■ YOUR TASK:
From the data below, retype exactly the lines starting with the one that contains "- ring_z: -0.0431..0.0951" and ending with the one that contains "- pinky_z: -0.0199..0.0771", both included.

# # # #

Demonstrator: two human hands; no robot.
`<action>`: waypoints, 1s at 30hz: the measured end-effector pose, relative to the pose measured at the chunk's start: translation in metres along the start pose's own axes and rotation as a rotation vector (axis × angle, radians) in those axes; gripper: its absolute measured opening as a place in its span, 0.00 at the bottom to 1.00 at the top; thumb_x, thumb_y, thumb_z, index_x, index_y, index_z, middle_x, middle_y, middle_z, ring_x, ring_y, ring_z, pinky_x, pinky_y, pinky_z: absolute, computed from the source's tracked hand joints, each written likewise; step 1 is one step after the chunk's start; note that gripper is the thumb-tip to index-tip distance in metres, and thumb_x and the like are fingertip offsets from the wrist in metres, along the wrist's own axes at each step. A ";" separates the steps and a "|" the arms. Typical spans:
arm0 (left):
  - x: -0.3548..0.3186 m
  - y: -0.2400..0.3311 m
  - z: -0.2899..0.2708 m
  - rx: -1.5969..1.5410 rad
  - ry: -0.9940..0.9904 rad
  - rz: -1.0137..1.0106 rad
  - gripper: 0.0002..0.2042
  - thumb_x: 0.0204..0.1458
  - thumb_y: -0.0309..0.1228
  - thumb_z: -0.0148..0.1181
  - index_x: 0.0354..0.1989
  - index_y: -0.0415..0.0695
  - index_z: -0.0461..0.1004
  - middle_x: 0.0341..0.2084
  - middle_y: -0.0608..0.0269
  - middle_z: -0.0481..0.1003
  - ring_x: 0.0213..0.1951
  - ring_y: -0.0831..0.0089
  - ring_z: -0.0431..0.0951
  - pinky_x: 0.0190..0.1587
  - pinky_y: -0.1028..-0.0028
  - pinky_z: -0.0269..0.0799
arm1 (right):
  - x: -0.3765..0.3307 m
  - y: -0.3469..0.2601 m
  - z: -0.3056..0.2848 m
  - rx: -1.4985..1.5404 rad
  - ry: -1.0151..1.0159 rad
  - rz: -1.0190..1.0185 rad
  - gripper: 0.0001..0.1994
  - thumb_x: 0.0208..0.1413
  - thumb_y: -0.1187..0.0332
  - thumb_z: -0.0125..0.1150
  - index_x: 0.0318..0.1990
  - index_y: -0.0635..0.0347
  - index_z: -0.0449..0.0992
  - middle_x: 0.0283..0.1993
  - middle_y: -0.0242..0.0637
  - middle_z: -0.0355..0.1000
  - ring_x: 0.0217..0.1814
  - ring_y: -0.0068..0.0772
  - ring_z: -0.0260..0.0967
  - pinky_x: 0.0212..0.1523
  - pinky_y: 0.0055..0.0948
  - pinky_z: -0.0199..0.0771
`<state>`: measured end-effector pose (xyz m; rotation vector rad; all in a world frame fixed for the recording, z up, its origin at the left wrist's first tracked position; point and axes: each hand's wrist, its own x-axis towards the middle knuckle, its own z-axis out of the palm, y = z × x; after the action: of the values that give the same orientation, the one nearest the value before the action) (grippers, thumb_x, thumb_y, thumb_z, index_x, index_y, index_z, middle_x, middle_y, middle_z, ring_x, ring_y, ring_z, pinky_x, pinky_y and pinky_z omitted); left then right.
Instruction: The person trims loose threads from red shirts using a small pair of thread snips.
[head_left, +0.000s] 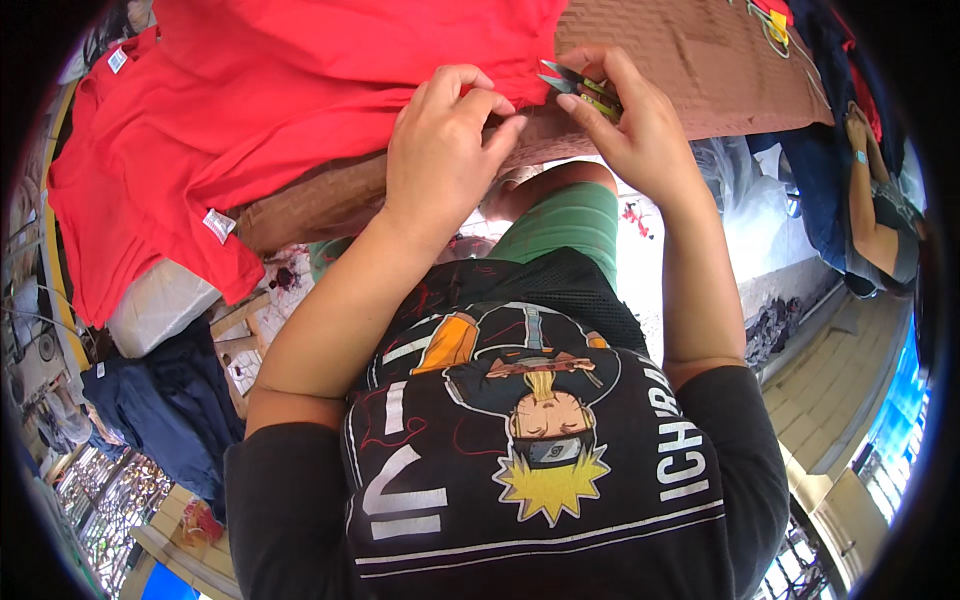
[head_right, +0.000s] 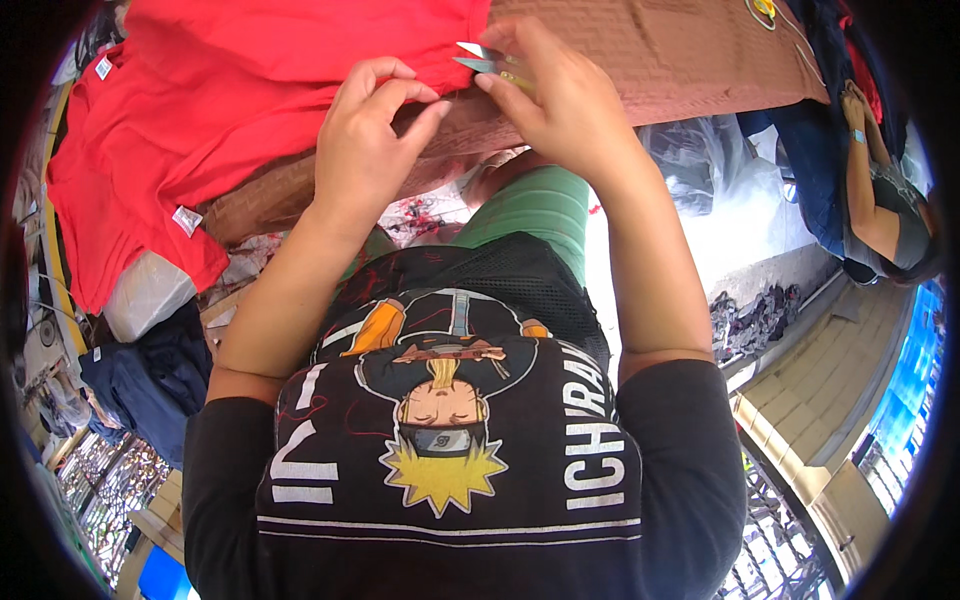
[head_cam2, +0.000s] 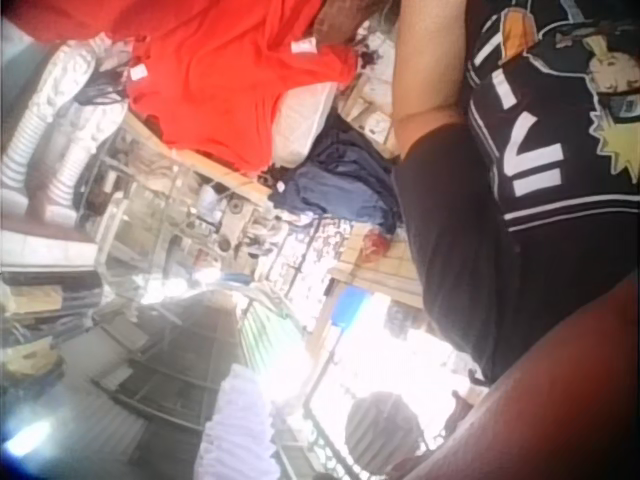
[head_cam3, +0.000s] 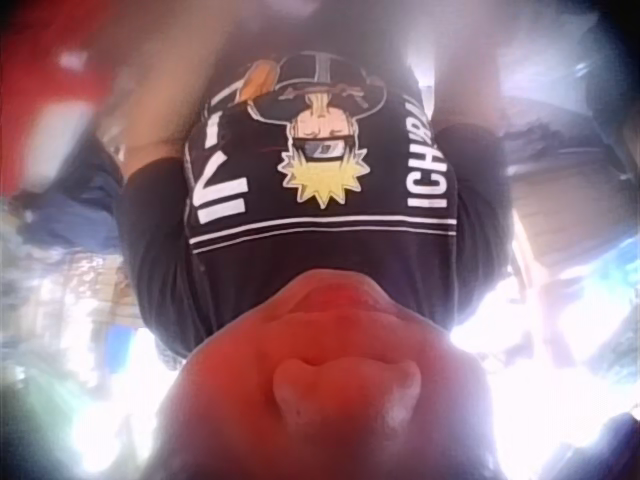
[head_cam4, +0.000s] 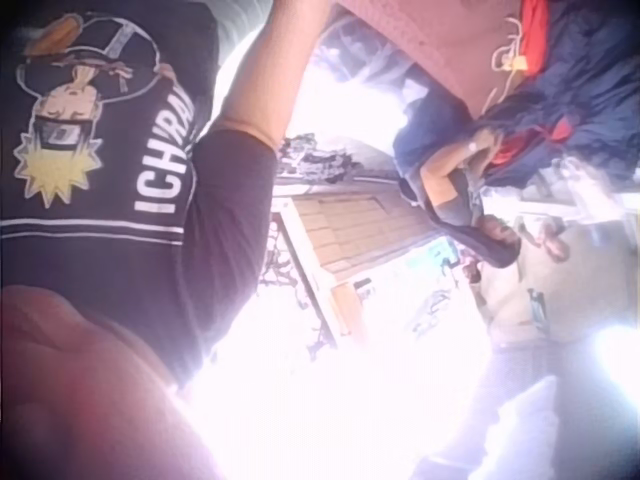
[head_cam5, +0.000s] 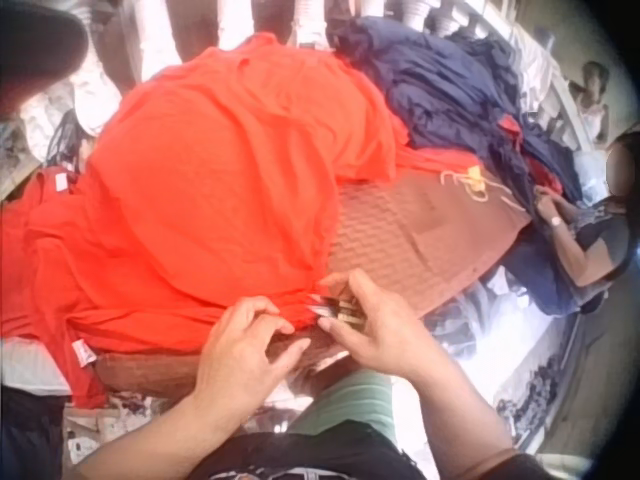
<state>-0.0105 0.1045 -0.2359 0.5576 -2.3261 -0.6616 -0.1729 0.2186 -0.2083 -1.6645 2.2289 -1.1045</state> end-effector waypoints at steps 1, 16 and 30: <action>-0.001 -0.001 0.001 -0.012 0.009 -0.006 0.08 0.39 0.29 0.69 0.28 0.43 0.78 0.36 0.63 0.72 0.39 0.62 0.74 0.41 0.66 0.71 | -0.003 0.002 -0.001 -0.020 0.046 -0.052 0.15 0.48 0.70 0.65 0.45 0.57 0.73 0.40 0.42 0.74 0.38 0.47 0.75 0.37 0.37 0.74; 0.017 -0.011 -0.061 -0.758 -0.409 0.028 0.10 0.51 0.29 0.60 0.20 0.38 0.76 0.25 0.59 0.75 0.28 0.71 0.75 0.34 0.74 0.71 | -0.013 0.002 0.003 -0.141 0.125 -0.184 0.12 0.48 0.70 0.64 0.41 0.56 0.75 0.35 0.34 0.71 0.32 0.39 0.72 0.29 0.34 0.72; -0.002 -0.019 -0.027 0.122 0.030 0.082 0.10 0.41 0.30 0.69 0.32 0.41 0.78 0.37 0.63 0.75 0.39 0.64 0.75 0.41 0.68 0.73 | -0.002 -0.024 0.033 0.241 0.155 -0.031 0.08 0.50 0.75 0.63 0.38 0.61 0.75 0.35 0.42 0.72 0.36 0.41 0.73 0.36 0.32 0.72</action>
<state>0.0133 0.0821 -0.2298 0.5198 -2.3583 -0.4729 -0.1370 0.2020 -0.2174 -1.5674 2.0610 -1.4900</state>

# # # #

■ RESPONSE AREA:
  - ring_z: -0.0431..0.0951
  - pinky_x: 0.0190..0.1587
  - pinky_y: -0.1028..-0.0028
  - pinky_z: -0.0269..0.0799
arm1 (right):
  - x: -0.3765..0.3307 m
  - y: -0.3469..0.2601 m
  - z: -0.3056..0.2848 m
  - rx: -1.4985..1.5404 rad
  - ry: -1.0151..1.0159 rad
  - rz: -1.0190..1.0185 rad
  - gripper: 0.0001..0.1994
  - thumb_x: 0.0208..0.1413
  - thumb_y: -0.1187..0.0332
  - thumb_z: -0.0125..0.1150
  - index_x: 0.0318..0.1990
  - index_y: -0.0635..0.0347
  - index_z: -0.0449..0.0992
  - middle_x: 0.0283..0.1993
  - middle_y: -0.0242..0.0637
  - middle_z: -0.0355..0.1000
  - ring_x: 0.0217..0.1814
  - ring_y: -0.0068..0.0772
  - ring_z: -0.0260..0.0967
  - pinky_x: 0.0212..0.1523
  - pinky_y: 0.0055..0.0948
  - pinky_z: -0.0199..0.0771

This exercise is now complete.